Devanture de boutique | photographe inconnu [1877]

La constitution d'un cabinet de curiosités est un sacerdoce, qui éprouve humilité, patience & frustration. Le curieux accepte - il le doit - de n'être qu'un collectionneur de monstres & de merveilles. Il a conscience - il le devrait - qu'il ne réalisera jamais son idéal; seule la tension vers une perfection illusoire doit l'animer. À ses renoncements, à ses impossibilités, le curieux s'alourdit encore d'une exigence; celle de ne pas accumuler, sans discernement, des objets pour produire un quelconque effet sensationnel. Chaque objet doit intrinsèquement être esthétique au sens baudelairien - les notions de laideur & de beauté sont si singulières, si bizarres, qu'il conviendrait d'y consacrer une chronique ad hoc. Chaque objet, donc, doit être étrange & précieux, mais doit aussi s'intégrer, sans dénoter, dans un ensemble & esquisser, ainsi, une curieuse atmosphère.

Si, depuis quelques semaines, je m'efforce d'ordonnancer mon cabinet de curiosités pour qu'il intègre celui de travail, je m'interroge, dans le même mouvement, sur l'empreinte olfactive de cette pièce. Je me devais de saisir le désordre apparent d'une collection, qui confronte de rares curiosa naturalia à des curiosa erotica - curiosités, à mon sens, hybrides - & des curiosa religiosa, qui trahissent une attirance morbide pour un catholicisme mortifère & cruel.
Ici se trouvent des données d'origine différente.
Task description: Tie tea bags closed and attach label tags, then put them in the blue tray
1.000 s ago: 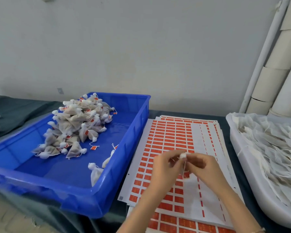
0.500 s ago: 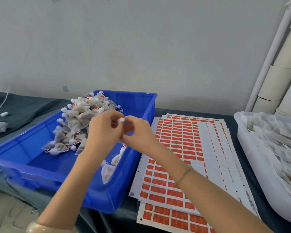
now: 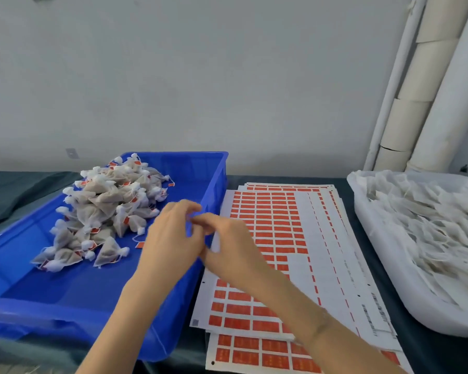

Certes quelques essais d'odeurs construites - je pense notamment à Russian nights, des Éditions de parfums Frédéric Malle, ou à Hiver en Russie, de Guerlain - me séduisirent, mais ne s'intègrent qu'imparfaitement à ce lieu. Je réduisis, donc, mes réflexions à un soliflore. Et, après quelques égarements, je fus conquis, dans l'instant, par Jasmin, de Diptyque.
Cette fleur blanche souligne, sans vulgarité, les curiosa erotica. Elle se teinte d'une sensualité, jamais obscène. Et, au contraire d'une tubéreuse, dont les relents sont si explicites, si crus, le jasmin n'est jamais blasphématoire, il ne heurte donc pas les curiosa religiosa. Les fumées de cette bougie m'évoquent même - non dans les notes,  mais dans l'impression, dans le rendu - l'opulence mortifère du lys, qui orne les chapelles endeuillées & tendues de noir.